MATERIAL SHOWN Block Start

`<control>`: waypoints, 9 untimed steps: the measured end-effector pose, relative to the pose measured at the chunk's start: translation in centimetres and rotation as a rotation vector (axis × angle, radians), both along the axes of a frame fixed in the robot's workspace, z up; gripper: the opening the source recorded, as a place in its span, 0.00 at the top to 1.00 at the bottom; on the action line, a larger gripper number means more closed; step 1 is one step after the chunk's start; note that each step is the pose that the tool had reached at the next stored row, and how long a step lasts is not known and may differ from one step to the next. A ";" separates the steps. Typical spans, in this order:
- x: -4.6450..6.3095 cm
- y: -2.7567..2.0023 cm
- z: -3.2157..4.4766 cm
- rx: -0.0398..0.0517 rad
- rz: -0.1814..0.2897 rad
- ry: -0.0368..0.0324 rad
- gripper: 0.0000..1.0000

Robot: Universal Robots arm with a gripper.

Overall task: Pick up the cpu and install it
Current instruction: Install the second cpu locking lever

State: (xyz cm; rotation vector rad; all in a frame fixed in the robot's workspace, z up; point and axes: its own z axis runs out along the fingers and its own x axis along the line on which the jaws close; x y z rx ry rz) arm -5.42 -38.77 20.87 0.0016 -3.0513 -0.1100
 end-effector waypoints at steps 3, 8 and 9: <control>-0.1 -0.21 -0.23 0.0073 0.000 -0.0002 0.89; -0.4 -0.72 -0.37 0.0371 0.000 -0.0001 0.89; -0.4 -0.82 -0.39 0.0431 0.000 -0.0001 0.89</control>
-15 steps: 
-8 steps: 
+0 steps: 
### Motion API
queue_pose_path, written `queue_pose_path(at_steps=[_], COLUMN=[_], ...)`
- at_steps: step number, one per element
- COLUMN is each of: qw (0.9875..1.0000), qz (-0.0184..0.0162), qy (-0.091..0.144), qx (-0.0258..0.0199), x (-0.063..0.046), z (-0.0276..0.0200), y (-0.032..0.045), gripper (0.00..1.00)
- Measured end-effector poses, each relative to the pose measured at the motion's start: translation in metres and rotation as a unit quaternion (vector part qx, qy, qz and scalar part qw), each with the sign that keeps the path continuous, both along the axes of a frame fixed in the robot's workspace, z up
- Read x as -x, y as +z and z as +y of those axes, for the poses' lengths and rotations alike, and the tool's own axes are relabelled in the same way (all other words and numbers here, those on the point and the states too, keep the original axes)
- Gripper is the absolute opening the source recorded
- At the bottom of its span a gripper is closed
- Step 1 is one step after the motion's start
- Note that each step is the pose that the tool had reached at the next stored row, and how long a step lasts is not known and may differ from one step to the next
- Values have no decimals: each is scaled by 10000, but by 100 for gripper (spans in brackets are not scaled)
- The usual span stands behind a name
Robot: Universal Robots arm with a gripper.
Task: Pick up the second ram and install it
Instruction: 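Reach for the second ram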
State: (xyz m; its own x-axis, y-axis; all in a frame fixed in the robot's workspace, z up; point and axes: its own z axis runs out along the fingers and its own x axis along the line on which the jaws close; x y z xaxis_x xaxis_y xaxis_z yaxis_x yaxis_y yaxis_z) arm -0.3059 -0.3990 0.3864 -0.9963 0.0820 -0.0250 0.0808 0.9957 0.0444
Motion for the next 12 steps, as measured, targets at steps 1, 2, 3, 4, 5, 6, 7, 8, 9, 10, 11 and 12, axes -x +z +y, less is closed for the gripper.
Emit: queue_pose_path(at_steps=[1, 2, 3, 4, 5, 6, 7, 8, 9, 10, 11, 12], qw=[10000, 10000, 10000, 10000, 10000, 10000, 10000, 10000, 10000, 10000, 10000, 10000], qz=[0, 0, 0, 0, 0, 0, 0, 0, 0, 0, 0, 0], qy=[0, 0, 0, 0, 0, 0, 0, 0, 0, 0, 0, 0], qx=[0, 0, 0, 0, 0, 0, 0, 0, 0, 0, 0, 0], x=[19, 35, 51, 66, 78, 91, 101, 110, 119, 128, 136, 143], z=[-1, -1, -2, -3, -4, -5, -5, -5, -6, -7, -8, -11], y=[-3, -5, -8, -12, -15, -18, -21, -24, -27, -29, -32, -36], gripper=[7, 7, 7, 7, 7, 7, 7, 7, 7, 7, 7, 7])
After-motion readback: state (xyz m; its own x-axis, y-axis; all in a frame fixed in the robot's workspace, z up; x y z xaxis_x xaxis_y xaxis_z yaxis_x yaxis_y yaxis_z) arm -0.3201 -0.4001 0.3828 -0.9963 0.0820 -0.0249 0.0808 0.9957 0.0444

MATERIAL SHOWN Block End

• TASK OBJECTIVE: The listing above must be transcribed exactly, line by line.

• RESPONSE TO THIS EXERCISE:
`<control>`: waypoints, 9 untimed steps: the measured end-effector pose, relative to the pose measured at the chunk's start: translation in centimetres and rotation as a rotation vector (axis × angle, radians), both along the axes of a frame fixed in the robot's workspace, z up; gripper: the opening the source recorded, as a place in its span, 0.00 at the top to 1.00 at the bottom; on the action line, a larger gripper number means more closed; step 1 is one step after the chunk's start; note that each step is the pose that the tool had reached at the next stored row, and how long a step lasts is not known and may differ from one step to the next. A ";" separates the steps. Typical spans, in this order:
- x: -4.6450..6.3095 cm
- y: -2.7567..2.0023 cm
- z: -3.2157..4.4766 cm
- rx: -0.0398..0.0517 rad
- rz: -0.1814..0.2897 rad
- ry: -0.0368..0.0324 rad
- gripper: 0.0000..1.0000

Robot: Universal Robots arm with a gripper.

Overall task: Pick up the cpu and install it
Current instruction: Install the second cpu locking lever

State: (xyz cm; rotation vector rad; all in a frame fixed in the robot's workspace, z up; point and axes: its own z axis runs out along the fingers and its own x axis along the line on which the jaws close; x y z rx ry rz) arm -5.42 -38.77 20.87 0.0016 -3.0513 -0.1100
 end-effector waypoints at steps 3, 8 and 9: <control>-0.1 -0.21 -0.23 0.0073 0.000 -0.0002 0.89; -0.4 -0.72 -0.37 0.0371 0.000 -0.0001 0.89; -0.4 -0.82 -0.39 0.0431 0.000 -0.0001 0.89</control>
-15 steps: 
-8 steps: 
+0 steps: 
### Motion API
queue_pose_path, written `queue_pose_path(at_steps=[_], COLUMN=[_], ...)`
- at_steps: step number, one per element
- COLUMN is each of: qw (0.9875..1.0000), qz (-0.0184..0.0162), qy (-0.091..0.144), qx (-0.0258..0.0199), x (-0.063..0.046), z (-0.0276..0.0200), y (-0.032..0.045), gripper (0.00..1.00)
- Measured end-effector poses, each relative to the pose measured at the motion's start: translation in metres and rotation as a unit quaternion (vector part qx, qy, qz and scalar part qw), each with the sign that keeps the path continuous, both along the axes of a frame fixed in the robot's workspace, z up
- Read x as -x, y as +z and z as +y of those axes, for the poses' lengths and rotations alike, and the tool's own axes are relabelled in the same way (all other words and numbers here, those on the point and the states too, keep the original axes)
- Gripper is the absolute opening the source recorded
- At the bottom of its span a gripper is closed
- Step 1 is one step after the motion's start
- Note that each step is the pose that the tool had reached at the next stored row, and how long a step lasts is not known and may differ from one step to the next
- Values have no decimals: each is scaled by 10000, but by 100 for gripper (spans in brackets are not scaled)
- The usual span stands behind a name
Robot: Universal Robots arm with a gripper.
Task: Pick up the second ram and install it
Instruction: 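Reach for the second ram
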State: (xyz m; its own x-axis, y-axis; all in a frame fixed in the robot's workspace, z up; point and axes: its own z axis runs out along the fingers and its own x axis along the line on which the jaws close; x y z xaxis_x xaxis_y xaxis_z yaxis_x yaxis_y yaxis_z) arm -0.3059 -0.3990 0.3864 -0.9963 0.0820 -0.0250 0.0808 0.9957 0.0444
Motion for the next 12 steps, as measured, targets at steps 1, 2, 3, 4, 5, 6, 7, 8, 9, 10, 11 and 12, axes -x +z +y, less is closed for the gripper.
Emit: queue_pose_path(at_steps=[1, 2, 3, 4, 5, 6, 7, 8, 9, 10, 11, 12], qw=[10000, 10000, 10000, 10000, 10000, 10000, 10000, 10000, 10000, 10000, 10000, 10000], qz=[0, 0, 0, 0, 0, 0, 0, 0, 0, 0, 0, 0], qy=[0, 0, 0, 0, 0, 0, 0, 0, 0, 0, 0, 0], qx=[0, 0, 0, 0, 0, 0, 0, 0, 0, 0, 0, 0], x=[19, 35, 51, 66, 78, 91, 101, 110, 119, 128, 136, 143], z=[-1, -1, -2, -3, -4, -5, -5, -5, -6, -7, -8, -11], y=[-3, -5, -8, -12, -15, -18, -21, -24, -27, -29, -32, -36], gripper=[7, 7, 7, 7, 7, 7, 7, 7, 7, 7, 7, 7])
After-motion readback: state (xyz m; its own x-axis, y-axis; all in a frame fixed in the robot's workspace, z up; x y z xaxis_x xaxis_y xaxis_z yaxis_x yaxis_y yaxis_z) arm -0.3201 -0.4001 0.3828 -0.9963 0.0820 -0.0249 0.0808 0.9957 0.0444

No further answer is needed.